BEGIN MATERIAL FOR THE TASK

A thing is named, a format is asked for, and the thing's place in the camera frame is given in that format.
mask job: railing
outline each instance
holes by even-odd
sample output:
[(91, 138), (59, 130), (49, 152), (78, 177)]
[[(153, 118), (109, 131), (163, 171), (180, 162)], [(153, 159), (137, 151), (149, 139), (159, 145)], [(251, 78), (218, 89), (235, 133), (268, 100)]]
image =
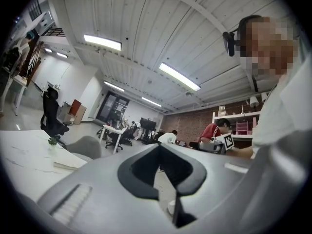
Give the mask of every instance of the railing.
[(64, 31), (61, 28), (48, 29), (42, 37), (65, 37)]
[(42, 14), (38, 0), (32, 3), (29, 6), (28, 10), (29, 10), (29, 15), (32, 21)]

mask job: white table
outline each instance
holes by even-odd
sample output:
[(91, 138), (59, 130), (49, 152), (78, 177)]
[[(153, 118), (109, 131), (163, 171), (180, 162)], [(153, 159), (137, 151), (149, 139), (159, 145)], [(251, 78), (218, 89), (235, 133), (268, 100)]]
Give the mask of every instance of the white table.
[(12, 82), (15, 81), (17, 82), (19, 85), (21, 85), (21, 89), (19, 91), (19, 95), (17, 96), (17, 98), (15, 99), (15, 103), (14, 103), (14, 113), (15, 115), (17, 116), (18, 115), (18, 112), (19, 112), (19, 107), (20, 107), (20, 100), (23, 96), (23, 93), (24, 93), (24, 90), (25, 90), (25, 87), (27, 85), (27, 82), (25, 80), (23, 80), (23, 78), (20, 76), (20, 75), (17, 75), (15, 76), (13, 79), (12, 78), (9, 78), (8, 79), (8, 82), (5, 86), (5, 89), (3, 91), (3, 95), (1, 96), (1, 105), (0, 105), (0, 113), (3, 113), (3, 110), (4, 110), (4, 103), (5, 103), (5, 97), (6, 97), (6, 94), (8, 93), (9, 91), (9, 88), (12, 84)]
[(86, 164), (60, 145), (51, 146), (48, 139), (43, 130), (0, 131), (1, 158), (11, 182), (35, 202), (74, 171), (56, 167), (56, 159), (74, 162), (77, 167)]
[(118, 143), (119, 143), (120, 137), (121, 137), (121, 135), (126, 131), (127, 128), (125, 127), (124, 129), (119, 130), (119, 129), (116, 129), (116, 128), (114, 128), (114, 127), (108, 126), (108, 125), (103, 125), (103, 131), (102, 131), (101, 136), (100, 136), (100, 138), (99, 138), (99, 143), (100, 143), (100, 144), (101, 144), (101, 141), (102, 141), (102, 139), (103, 139), (103, 135), (104, 135), (105, 129), (107, 129), (107, 130), (110, 131), (110, 132), (119, 134), (118, 139), (117, 139), (117, 142), (116, 142), (116, 146), (115, 146), (114, 152), (113, 152), (113, 154), (115, 154), (116, 151), (117, 151), (117, 147), (118, 147)]

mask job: small green plant
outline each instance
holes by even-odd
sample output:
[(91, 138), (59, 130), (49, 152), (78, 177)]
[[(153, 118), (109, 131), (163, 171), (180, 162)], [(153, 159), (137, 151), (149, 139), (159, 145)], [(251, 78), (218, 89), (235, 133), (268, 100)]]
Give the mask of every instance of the small green plant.
[(49, 138), (48, 142), (51, 146), (55, 146), (58, 143), (57, 139), (54, 137)]

END MATERIAL FOR THE TASK

The expected response is every entry above, repeated exactly, pictures removed.

> _SOLUTION TO THE PROBLEM_:
A thing is named, a format is asked for, and the thing's place in the camera frame is given in that format.
mask job: railing
outline each instance
holes by even-odd
sample output:
[(91, 138), (59, 130), (49, 152), (78, 177)]
[[(153, 118), (109, 131), (163, 171), (180, 162)], [(153, 159), (137, 151), (149, 139), (159, 145)], [(251, 78), (218, 89), (235, 133), (268, 100)]]
image =
Give the mask of every instance of the railing.
[(64, 31), (61, 28), (48, 29), (42, 37), (65, 37)]
[(42, 14), (38, 0), (32, 3), (29, 6), (28, 10), (29, 10), (29, 15), (32, 21)]

mask job: white table
outline each instance
holes by even-odd
sample output:
[(91, 138), (59, 130), (49, 152), (78, 177)]
[[(153, 118), (109, 131), (163, 171), (180, 162)], [(153, 159), (137, 151), (149, 139), (159, 145)], [(251, 78), (218, 89), (235, 133), (268, 100)]]
Give the mask of every instance of the white table.
[(12, 82), (15, 81), (17, 82), (19, 85), (21, 85), (21, 89), (19, 91), (19, 95), (17, 96), (17, 98), (15, 99), (15, 103), (14, 103), (14, 113), (15, 115), (17, 116), (18, 115), (18, 112), (19, 112), (19, 107), (20, 107), (20, 100), (23, 96), (23, 93), (24, 93), (24, 90), (25, 90), (25, 87), (27, 85), (27, 82), (25, 80), (23, 80), (23, 78), (20, 76), (20, 75), (17, 75), (15, 76), (13, 79), (12, 78), (9, 78), (8, 79), (8, 82), (5, 86), (5, 89), (3, 91), (3, 95), (1, 96), (1, 105), (0, 105), (0, 113), (3, 113), (3, 110), (4, 110), (4, 103), (5, 103), (5, 97), (6, 97), (6, 94), (8, 93), (9, 91), (9, 88), (12, 84)]
[(86, 164), (60, 145), (51, 146), (48, 139), (43, 130), (0, 131), (1, 158), (11, 182), (35, 202), (74, 171), (56, 167), (56, 159), (74, 162), (77, 167)]
[(118, 143), (119, 143), (120, 137), (121, 137), (121, 135), (126, 131), (127, 128), (125, 127), (124, 129), (119, 130), (119, 129), (116, 129), (116, 128), (114, 128), (114, 127), (108, 126), (108, 125), (103, 125), (103, 131), (102, 131), (101, 136), (100, 136), (100, 138), (99, 138), (99, 143), (100, 143), (100, 144), (101, 144), (101, 141), (102, 141), (102, 139), (103, 139), (103, 135), (104, 135), (105, 129), (107, 129), (107, 130), (110, 131), (110, 132), (119, 134), (118, 139), (117, 139), (117, 142), (116, 142), (116, 146), (115, 146), (114, 152), (113, 152), (113, 154), (115, 154), (116, 151), (117, 151), (117, 147), (118, 147)]

mask job: small green plant
outline each instance
holes by even-odd
sample output:
[(91, 138), (59, 130), (49, 152), (78, 177)]
[[(153, 118), (109, 131), (163, 171), (180, 162)], [(153, 159), (137, 151), (149, 139), (159, 145)], [(251, 78), (218, 89), (235, 133), (268, 100)]]
Give the mask of every instance of the small green plant.
[(49, 138), (48, 142), (51, 146), (55, 146), (58, 143), (57, 139), (54, 137)]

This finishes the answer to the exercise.